Please copy out each line of the listing that contains the word "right".

[Given information Boundary: Start]

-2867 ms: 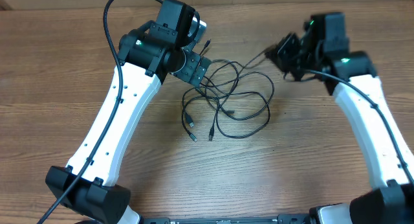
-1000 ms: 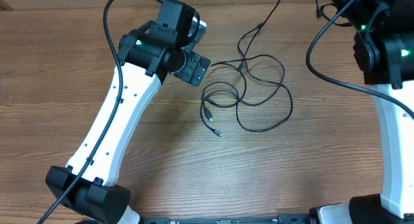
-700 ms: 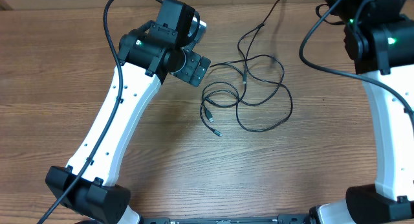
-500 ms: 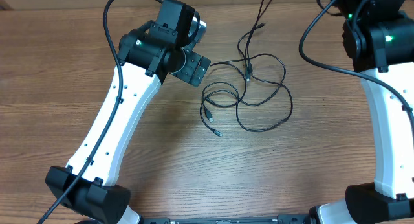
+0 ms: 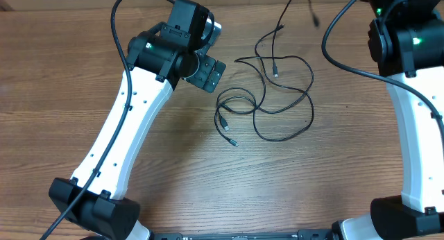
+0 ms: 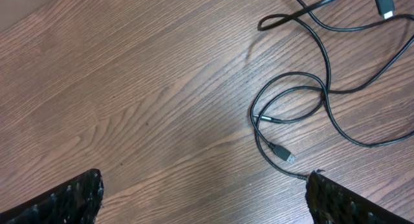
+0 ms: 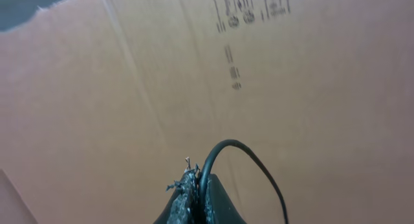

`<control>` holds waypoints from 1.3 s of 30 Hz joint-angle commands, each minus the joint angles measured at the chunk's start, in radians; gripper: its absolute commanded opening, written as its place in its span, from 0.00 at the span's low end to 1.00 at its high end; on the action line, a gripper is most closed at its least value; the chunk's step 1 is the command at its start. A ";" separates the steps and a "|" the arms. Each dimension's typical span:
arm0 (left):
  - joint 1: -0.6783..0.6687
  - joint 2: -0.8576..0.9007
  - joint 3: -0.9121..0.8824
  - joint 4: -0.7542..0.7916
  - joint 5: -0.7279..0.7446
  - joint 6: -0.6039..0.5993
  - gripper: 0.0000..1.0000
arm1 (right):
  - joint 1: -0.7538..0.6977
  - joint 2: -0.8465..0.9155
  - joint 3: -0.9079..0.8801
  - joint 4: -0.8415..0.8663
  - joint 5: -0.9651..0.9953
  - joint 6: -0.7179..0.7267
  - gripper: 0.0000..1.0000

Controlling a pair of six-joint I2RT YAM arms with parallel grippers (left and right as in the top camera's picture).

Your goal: Untangle cables

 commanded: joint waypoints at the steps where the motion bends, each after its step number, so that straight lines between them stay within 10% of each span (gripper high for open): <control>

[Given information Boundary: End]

Task output »
arm1 (right):
Controlling a pair of six-joint I2RT YAM arms with parallel grippers (left and right as in the top camera's picture).

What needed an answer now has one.